Obama “also had a knack for interceptions. When a joint was making the rounds, he often elbowed his way in, out of turn, shouted ‘Intercepted’ and took an extra hit. No one seemed to mind,” according to the text.
Maraniss details how the Choom Gang relaxed at a spot they called “Pumping Stations” partway up Mount Tantalus on Oahu.
“They parked single file on the grassy edge, turned up their stereos playing Aerosmith, Blue Öyster Cult, and Stevie Wonder, lit up some ‘sweet-sticky Hawaiian buds,’ and washed it down with ‘green bottled beer’ (the Choom Gang preferred Heineken, Beck’s, and St. Pauli Girl),” according to Maraniss.

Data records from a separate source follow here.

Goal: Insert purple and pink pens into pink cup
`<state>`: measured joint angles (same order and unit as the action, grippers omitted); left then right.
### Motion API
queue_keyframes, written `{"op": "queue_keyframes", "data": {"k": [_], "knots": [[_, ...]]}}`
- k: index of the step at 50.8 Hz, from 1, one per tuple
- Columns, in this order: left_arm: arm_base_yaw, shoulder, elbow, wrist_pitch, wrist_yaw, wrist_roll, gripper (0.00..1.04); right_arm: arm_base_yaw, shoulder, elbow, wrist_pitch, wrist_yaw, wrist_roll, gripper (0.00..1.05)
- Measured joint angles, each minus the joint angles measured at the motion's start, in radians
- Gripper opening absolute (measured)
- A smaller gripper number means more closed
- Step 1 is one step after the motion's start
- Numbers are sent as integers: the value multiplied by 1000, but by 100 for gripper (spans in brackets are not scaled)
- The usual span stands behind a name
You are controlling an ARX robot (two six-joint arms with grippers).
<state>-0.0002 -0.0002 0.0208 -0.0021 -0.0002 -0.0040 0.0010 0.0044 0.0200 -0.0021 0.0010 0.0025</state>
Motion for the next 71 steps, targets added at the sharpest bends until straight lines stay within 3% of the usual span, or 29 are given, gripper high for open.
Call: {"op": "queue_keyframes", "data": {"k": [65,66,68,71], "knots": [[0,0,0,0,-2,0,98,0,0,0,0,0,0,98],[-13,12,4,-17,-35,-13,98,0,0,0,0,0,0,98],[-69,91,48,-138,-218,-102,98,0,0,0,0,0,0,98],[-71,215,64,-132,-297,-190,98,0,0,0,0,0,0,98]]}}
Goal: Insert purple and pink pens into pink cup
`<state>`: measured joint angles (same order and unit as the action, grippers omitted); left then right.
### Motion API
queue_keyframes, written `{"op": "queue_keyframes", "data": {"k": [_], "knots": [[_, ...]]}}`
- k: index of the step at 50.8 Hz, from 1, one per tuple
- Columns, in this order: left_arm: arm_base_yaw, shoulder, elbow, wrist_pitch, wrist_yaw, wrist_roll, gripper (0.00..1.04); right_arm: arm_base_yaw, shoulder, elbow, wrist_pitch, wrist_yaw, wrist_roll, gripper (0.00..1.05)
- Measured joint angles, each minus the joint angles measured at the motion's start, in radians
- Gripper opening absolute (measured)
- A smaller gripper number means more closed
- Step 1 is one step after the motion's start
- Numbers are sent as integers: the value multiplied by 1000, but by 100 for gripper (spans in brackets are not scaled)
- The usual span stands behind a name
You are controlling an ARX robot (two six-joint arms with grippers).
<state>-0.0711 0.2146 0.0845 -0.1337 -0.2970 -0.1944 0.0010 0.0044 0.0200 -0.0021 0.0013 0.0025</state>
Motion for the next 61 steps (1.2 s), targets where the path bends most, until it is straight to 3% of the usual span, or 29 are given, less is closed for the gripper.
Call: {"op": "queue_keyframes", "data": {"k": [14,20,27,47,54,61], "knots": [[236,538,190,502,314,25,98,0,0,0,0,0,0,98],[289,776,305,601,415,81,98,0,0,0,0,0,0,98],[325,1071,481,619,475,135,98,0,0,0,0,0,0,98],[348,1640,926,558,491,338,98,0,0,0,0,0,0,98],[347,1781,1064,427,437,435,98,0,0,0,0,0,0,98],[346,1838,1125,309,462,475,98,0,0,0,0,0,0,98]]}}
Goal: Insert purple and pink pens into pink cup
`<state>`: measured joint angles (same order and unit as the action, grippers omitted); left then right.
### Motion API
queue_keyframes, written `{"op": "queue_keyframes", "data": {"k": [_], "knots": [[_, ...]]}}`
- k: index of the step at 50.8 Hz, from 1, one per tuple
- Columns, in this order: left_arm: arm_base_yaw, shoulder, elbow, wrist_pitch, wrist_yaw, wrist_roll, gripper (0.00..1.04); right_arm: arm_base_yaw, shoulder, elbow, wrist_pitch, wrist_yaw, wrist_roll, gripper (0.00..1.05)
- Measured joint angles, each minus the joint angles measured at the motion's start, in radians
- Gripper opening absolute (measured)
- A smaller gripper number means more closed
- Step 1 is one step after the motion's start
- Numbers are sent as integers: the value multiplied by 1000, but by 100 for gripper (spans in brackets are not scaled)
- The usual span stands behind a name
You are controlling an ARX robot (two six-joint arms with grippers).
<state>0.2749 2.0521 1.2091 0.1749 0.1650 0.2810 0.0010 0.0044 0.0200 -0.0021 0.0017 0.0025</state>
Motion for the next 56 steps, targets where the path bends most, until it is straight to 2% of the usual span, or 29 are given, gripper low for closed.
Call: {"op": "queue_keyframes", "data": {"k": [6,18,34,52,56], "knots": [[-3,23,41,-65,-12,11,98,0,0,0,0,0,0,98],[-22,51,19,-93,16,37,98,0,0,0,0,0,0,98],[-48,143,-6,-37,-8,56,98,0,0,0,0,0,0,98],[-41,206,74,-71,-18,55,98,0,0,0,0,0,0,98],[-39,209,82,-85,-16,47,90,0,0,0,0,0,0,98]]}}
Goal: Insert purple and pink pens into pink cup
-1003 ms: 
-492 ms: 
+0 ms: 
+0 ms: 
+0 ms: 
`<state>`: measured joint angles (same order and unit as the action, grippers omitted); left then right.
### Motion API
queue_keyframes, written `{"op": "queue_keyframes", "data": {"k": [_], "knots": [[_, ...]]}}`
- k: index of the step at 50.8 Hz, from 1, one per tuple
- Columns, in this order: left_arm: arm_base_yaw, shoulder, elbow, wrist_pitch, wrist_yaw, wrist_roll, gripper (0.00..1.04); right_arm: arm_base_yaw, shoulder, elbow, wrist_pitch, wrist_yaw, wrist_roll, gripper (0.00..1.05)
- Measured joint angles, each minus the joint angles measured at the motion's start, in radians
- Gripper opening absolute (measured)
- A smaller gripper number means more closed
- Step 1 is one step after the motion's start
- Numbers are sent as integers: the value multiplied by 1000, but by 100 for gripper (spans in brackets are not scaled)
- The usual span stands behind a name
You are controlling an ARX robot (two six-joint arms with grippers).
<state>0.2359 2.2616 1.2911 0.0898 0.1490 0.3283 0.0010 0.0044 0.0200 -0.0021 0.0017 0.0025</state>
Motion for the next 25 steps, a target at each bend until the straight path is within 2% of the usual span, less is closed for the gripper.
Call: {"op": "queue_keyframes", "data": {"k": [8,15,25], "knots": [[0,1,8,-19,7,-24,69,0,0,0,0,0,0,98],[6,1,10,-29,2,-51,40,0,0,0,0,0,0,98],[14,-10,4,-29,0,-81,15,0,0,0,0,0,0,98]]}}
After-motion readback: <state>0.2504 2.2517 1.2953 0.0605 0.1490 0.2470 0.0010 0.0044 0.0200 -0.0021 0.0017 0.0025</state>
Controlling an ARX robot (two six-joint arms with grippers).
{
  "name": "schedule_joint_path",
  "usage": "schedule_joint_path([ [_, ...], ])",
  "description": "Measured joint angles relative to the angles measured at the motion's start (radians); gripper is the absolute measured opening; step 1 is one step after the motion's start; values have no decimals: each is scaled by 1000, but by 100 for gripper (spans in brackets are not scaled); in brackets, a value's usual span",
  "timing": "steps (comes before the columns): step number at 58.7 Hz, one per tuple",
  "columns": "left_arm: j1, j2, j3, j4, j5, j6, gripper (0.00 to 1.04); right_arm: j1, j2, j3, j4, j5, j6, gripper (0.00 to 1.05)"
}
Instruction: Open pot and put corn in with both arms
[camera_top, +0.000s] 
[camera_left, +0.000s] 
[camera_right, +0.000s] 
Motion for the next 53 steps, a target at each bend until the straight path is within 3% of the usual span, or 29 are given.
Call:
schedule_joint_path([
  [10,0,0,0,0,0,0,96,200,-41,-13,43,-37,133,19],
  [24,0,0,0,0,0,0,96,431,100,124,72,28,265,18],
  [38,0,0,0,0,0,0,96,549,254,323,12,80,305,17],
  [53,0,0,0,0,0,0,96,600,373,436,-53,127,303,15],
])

“No shouting, no violence, no fights; they even cleaned up their beer bottles. This was their haven, in the darkness high above the city and the pressures of Punahou,” he writes.
They also operated by consensus (NATO-style!), with any member able to “veto” a suggestion. “Whenever an idea was broached, someone could hold up his hand in the V sign (a backward peace sign of that era) and indicate that the motion was not approved. They later shortened the process so that you could just shout ‘V’ to get the point across,” says Maraniss.
Sure, they drove around in a VW bus nicknamed the “Choomwagon.” And their dealer was a “freakin’ scary” guy named Ray who met a grisly end. “Many years later they learned that he had been killed with a ball-peen hammer by a scorned gay lover.” (On his yearbook page, Obama says “Thanks Tut, Gramps, Choom Gang, and Ray for all the good times.”)
But Maraniss also suggests that Obama, like, oh, everyone in the world, embellished his mischief.
“Later in life, looking back on those days, Obama made it sound as though he were hanging out with a group of misbegotten ne’er-do-wells, what he called the ‘club of disaffection.’ In fact, most members of the Choom Gang were decent students and athletes who went on to successful and productive lives as lawyers, writers, and businessmen,” the author says.
Obama was a solid student, and adept at what some readers might know as “osmotic learning.”
“He seemed nonchalant, yet performed well. How did he do it? He told his Choom Gang mates that the trick was if you put the textbook under your pillow the night before you would perform better on an exam. ‘It never worked for me,’ said Topolinski.”